Wednesday, November 03, 2004
Act of God
Among finishing paperwork for the Missionary Church, and writing rap track beds for our latest recording studio client, I found some time to sit down and read some of a little book we got at the library book sale.
It's a rather short book, full of wonderful stories through the eyes of a Rabbi who sees God in every aspect of life. To quote:
There are two ways to understand our relationship with God: God can be above us or we can be within God. In the first, it is possible for us to have a relationship with God. There are two discrete parties who can each behave freely and independently. And since God is other than the world, there must be some things which are not God: A devil, an evil instinct, the "dark side of the force." Evil has its own independent existence. It is in business for itself.

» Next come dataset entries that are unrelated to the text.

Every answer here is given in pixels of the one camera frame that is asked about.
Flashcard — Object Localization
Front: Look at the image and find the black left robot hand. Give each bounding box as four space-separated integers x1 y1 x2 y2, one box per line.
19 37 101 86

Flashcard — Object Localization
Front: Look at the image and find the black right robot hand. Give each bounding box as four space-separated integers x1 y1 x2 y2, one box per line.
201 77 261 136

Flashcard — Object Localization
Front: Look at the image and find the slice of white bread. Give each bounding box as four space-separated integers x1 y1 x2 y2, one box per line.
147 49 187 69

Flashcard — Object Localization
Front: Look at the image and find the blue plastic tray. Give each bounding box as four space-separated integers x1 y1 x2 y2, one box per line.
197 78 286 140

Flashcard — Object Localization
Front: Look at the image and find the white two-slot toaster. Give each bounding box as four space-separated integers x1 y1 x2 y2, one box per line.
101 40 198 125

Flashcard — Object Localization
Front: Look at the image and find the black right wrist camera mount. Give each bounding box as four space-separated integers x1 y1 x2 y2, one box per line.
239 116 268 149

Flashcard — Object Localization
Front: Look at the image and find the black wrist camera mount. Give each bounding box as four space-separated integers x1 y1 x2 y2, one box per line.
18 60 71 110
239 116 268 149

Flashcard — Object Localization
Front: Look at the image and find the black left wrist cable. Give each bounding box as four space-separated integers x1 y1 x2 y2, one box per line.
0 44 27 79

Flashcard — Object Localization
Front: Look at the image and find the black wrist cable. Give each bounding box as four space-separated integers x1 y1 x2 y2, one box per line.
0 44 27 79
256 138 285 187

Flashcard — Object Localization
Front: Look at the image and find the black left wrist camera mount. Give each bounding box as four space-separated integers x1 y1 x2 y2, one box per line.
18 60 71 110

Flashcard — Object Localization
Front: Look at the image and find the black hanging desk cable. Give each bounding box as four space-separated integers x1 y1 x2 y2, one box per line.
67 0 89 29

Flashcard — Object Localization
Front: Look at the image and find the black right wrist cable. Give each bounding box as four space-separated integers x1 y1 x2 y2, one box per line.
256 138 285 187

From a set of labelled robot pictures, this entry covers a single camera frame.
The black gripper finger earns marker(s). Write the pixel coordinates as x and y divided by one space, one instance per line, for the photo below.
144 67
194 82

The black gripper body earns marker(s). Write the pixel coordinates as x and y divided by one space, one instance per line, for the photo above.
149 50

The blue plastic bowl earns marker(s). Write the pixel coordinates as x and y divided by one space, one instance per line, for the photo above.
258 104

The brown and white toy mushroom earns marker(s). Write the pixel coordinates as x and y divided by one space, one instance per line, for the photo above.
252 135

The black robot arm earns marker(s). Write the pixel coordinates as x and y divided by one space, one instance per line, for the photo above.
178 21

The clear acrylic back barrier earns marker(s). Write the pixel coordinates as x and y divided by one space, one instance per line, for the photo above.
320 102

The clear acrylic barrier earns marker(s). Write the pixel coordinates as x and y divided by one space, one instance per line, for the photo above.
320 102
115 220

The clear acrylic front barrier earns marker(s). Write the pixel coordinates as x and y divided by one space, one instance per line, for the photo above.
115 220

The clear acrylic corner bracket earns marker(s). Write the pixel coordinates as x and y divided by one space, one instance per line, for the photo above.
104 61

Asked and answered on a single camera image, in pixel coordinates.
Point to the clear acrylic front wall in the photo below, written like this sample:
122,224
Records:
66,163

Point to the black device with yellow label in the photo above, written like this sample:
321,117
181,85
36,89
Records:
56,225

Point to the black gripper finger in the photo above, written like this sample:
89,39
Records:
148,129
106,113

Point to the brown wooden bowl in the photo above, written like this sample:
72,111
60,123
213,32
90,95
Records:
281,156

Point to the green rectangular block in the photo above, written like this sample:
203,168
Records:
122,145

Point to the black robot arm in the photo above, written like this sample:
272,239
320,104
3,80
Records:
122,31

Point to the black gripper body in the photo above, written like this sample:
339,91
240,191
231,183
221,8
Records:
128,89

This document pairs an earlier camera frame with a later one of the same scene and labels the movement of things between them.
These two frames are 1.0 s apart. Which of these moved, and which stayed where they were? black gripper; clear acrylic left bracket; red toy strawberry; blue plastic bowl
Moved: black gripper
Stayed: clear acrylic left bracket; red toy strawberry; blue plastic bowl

In the second model, we are within God; we are one with God. God is everywhere and everything. All being derives its reality from God. According to this paradigm, if God is within all creation, then what appears as evil can only be a distant, albeit distorted, expression of the divine. This doesn't make it "good." But nothing can be entirely separate from or independent of God. Everything, therefore, is the way it is "suppose" to be.1
We often separate God from many aspects of our lives, as if in hope that He's not part of the pain, but only the beauty. It can be very difficult to see the character of God in suffering, loss or unfair death. I can almost feel what Job must have felt as God showed him animals tearing each other apart for food, storms, earthquakes, as well as the rest of creation, and pointed out that He was in that too. The marvel of it all; God being intricately and intimately involved in our lives. The unfairness and suffering somehow find reason and beauty as we begin to notice our existence within God, instead of without.
1Kushner, Lawrence. Invisible Lines of Connection: Sacred Stories of the Ordinary. Woodstock, Vermont: Jewish Lights Publishing, 1996.